C'est pourquoi, avant de nous engager avec la Prusse, nous ne devons pas non plus exclure la supposition que l'Autriche, voyant de loin la tempête qui menace de fondre sur elle, et dans l'impossibilité de courir les risques d'une longue guerre à cause de l'état désespéré de ses finances et de la confusion politique dans laquelle elle se trouve, se résolve en définitive à faire le sacrifice de la Vénétie.

Votre Excellence aura remarqué que tous les journaux allemands en parlent; et ne voyant pas démentir ces nouvelles, je commence à croire moi-même que quelque chose se traite entre Vienne et Paris. Tenez-vous bien sur vos gardes, parce que ce pourrait être encore un jeu du gouvernement autrichien. Pour sortir des difficultés présentes, personne n'est mieux que Votre Excellence en position de juger de la chose.

Pour mieux aiguillonner l'esprit belliqueux et l'amour-propre des Prussiens, j'ai dit à d'Usedom que personne ne prenait au sérieux les menaces de la Prusse, et l'Autriche peut-être moins que les autres puisqu'elle désarmait précisément en ce moment.

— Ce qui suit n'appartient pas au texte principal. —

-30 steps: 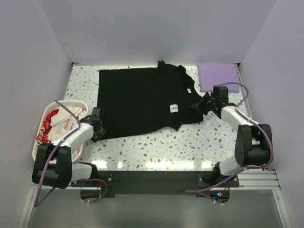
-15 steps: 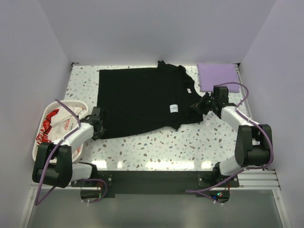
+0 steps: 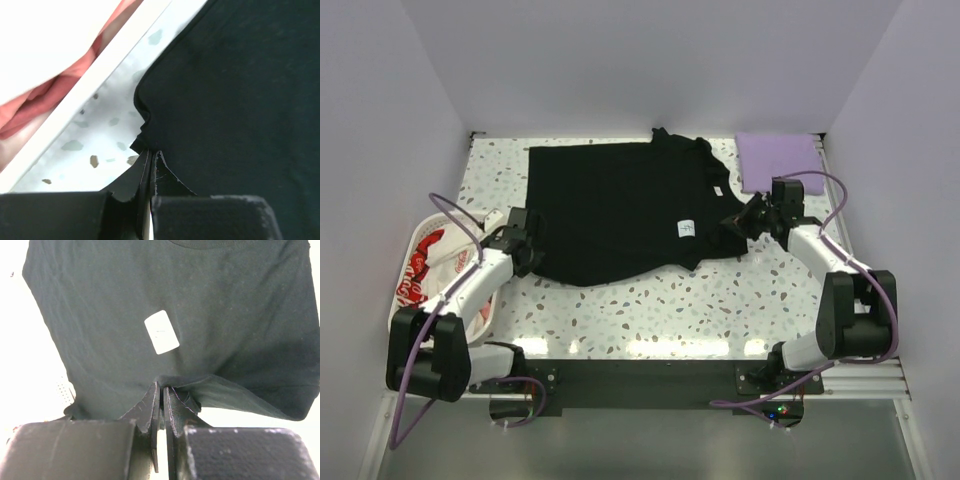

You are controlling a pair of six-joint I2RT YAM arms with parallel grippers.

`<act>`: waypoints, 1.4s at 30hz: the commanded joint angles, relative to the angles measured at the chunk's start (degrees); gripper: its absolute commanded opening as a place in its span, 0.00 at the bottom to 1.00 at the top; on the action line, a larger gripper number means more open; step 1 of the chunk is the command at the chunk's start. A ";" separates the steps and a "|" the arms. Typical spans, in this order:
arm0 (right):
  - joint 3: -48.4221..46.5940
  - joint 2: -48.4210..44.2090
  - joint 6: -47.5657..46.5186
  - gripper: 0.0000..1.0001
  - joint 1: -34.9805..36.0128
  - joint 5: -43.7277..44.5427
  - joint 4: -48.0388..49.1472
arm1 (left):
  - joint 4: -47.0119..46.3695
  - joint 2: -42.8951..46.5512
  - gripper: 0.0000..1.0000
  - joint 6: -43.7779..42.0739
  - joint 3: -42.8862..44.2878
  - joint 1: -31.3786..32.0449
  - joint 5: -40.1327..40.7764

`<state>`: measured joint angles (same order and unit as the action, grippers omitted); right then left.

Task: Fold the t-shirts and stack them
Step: Fold the tshirt

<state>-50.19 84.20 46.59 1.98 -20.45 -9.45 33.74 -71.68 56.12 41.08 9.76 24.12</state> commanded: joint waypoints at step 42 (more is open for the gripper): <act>-30.31 22.23 -3.52 0.00 0.13 0.06 -3.03 | -4.03 -29.22 0.00 -4.79 30.11 -9.41 -6.89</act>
<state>-77.89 106.67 43.88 2.22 -20.49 -12.88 30.48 -100.55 52.69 68.47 1.23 17.08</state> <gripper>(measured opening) 0.023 0.018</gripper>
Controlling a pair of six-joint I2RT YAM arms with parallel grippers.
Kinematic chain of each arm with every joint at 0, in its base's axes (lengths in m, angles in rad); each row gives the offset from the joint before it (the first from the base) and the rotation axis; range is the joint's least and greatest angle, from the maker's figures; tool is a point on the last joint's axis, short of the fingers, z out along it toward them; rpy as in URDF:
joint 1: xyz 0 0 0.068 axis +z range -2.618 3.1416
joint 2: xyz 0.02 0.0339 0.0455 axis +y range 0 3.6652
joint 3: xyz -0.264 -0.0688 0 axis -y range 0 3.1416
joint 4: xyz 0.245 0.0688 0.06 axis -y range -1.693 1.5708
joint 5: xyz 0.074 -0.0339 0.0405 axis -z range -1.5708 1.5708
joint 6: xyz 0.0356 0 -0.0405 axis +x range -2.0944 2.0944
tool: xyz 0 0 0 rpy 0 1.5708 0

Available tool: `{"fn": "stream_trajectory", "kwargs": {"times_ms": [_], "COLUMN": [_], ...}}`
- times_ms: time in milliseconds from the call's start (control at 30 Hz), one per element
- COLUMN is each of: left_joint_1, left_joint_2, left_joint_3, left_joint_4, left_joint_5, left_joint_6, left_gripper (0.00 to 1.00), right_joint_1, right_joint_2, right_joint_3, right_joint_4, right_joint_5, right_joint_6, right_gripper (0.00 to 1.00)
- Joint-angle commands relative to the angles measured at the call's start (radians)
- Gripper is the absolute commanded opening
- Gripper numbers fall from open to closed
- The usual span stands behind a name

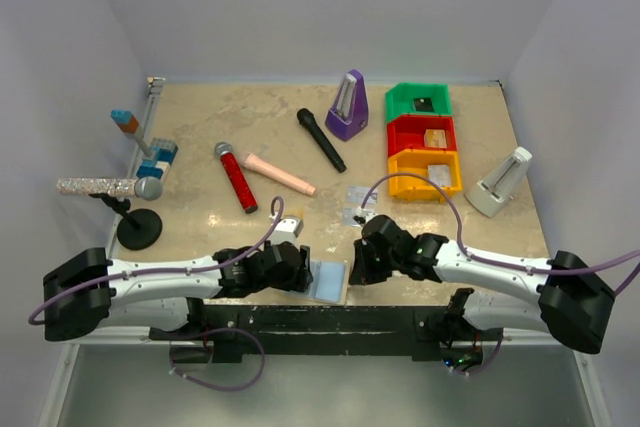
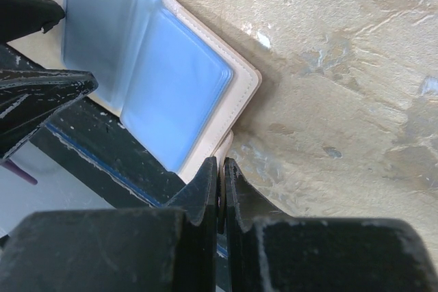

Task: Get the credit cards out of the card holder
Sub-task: Remove the credit card from the card holder.

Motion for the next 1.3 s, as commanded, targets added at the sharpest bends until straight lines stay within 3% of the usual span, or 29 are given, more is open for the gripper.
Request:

J'ai ensuite déclaré au baron Malaret à plusieurs reprises, pour que le gouvernement français en soit bien informé, que, à quelque moment que la guerre entre la Prusse et l'Autriche vienne réellement à éclater, il était impossible que l'Italie n'y prit point part. Aucun gouvernement ne pourra l'empêcher.

Signé: LA MARMORA.

No 10

LE CHEVALIER NIGRA AU GÉNÉRAL LA MARMORA.

Paris, le 8 août 1865,

Le courrier m'a apporté votre lettre du 4, dans laquelle vous me parlez de choses très-graves.

Je ne pourrai y répondre que dans quelques jours, parce que l'Empereur est absent, et que M. Drouyn de Lhuys ne retournera pas à Paris avant le 13 ou le 14.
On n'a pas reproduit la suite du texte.